Prompt:
Print each entry below precisely as it reads.

Data extracts:
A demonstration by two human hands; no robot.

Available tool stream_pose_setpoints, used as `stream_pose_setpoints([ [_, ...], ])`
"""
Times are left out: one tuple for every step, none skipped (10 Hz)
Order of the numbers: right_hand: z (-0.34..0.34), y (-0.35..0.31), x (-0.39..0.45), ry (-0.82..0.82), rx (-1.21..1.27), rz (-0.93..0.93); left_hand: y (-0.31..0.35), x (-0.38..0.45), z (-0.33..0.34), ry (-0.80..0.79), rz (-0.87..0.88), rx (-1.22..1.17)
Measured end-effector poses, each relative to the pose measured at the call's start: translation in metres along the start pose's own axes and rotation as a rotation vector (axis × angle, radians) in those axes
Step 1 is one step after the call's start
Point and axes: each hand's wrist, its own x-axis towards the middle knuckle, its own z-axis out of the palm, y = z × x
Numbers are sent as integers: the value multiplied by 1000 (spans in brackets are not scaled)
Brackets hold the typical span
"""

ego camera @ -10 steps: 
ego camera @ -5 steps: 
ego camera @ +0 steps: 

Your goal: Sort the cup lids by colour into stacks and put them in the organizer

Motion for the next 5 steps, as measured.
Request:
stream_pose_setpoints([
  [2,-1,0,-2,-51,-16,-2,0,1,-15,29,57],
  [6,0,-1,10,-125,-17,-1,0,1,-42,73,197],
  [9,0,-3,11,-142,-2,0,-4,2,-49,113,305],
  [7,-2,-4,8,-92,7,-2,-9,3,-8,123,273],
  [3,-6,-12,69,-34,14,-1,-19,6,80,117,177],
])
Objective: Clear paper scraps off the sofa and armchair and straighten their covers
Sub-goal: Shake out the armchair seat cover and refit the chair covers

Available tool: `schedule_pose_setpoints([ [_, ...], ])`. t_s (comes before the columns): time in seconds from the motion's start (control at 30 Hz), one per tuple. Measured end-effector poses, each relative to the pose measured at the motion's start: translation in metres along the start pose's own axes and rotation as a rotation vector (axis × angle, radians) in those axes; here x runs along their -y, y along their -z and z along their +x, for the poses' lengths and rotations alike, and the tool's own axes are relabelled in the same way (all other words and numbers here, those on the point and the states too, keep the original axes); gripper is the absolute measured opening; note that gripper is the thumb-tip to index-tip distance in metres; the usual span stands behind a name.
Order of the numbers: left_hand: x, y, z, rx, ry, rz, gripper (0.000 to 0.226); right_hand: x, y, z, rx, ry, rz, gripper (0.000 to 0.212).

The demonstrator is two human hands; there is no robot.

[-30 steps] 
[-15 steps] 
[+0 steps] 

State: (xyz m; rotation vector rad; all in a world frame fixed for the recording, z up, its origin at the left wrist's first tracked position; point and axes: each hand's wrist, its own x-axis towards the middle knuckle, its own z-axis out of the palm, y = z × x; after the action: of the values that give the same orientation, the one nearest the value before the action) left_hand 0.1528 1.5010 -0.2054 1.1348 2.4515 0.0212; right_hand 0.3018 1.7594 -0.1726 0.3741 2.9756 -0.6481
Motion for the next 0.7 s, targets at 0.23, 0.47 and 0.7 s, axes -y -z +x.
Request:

Final answer:
A demonstration by two human hands; no robot.

Available tool stream_pose_setpoints, used as `stream_pose_setpoints([ [_, ...], ])`
"""
Times are left out: one tuple for every step, none skipped (10 Hz)
Order of the numbers: right_hand: z (-0.34..0.34), y (-0.35..0.31), x (-0.39..0.45), ry (-0.82..0.82), rx (-1.21..1.27), rz (-0.93..0.93); left_hand: y (-0.31..0.35), x (-0.38..0.45), z (-0.33..0.34), ry (-0.80..0.79), rz (-0.87..0.88), rx (-1.22..1.17)
Measured end-effector poses, each relative to the pose measured at the call's start: translation in metres along the start pose's own axes and rotation as a rotation vector (axis × angle, radians) in those axes
Step 1 is one step after the call's start
Point and axes: each hand's wrist, its own x-axis towards the middle knuckle, its own z-axis out of the palm, y = z × x
Numbers are sent as integers: the value multiplied by 1000 (spans in brackets are not scaled)
Brackets hold the typical span
"""

ego camera @ -10 steps: 
ego camera @ -5 steps: 
ego camera @ +0 steps: 

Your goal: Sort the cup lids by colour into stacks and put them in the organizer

Motion for the next 5 steps, as measured.
Request:
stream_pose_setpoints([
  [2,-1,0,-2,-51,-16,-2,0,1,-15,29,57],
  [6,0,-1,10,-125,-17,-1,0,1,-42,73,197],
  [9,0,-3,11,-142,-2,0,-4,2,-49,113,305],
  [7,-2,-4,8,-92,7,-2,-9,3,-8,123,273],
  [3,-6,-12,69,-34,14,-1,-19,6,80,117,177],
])
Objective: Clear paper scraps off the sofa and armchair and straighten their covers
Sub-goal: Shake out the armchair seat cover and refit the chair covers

Available tool: `schedule_pose_setpoints([ [_, ...], ])`. t_s (comes before the columns): time in seconds from the motion's start (control at 30 Hz), one per tuple. Measured end-effector poses, each relative to the pose measured at the motion's start: translation in metres along the start pose's own axes and rotation as a rotation vector (axis × angle, radians) in those axes; here x runs along their -y, y along their -z and z along their +x, for the poses' lengths and rotations alike, and the tool's own axes are relabelled in the same way (all other words and numbers here, those on the point and the states too, keep the original axes); gripper is the absolute measured opening; note that gripper is the thumb-tip to index-tip distance in metres; the usual span stands behind a name.
Order of the numbers: left_hand: x, y, z, rx, ry, rz, gripper (0.000 to 0.226); right_hand: x, y, z, rx, ry, rz, gripper (0.000 to 0.212).

The demonstrator is two human hands; there is no robot.

[-30 steps] 
[-15 steps] 
[+0 steps] 

State: (xyz m; rotation vector rad; all in a world frame fixed for the recording, z up, its origin at the left wrist's first tracked position; point and axes: each hand's wrist, its own x-axis towards the middle knuckle, its own z-axis out of the palm, y = z × x; after the action: of the values that give the same orientation, the one nearest the value before the action) left_hand 0.1528 1.5010 -0.2054 1.1348 2.4515 0.0212; right_hand 0.3018 1.7594 -0.1726 0.3741 2.9756 -0.6481
Motion for the next 0.7 s, targets at 0.23, 0.47 and 0.7 s, axes -y -z +x.
Request:

The output contains nothing more.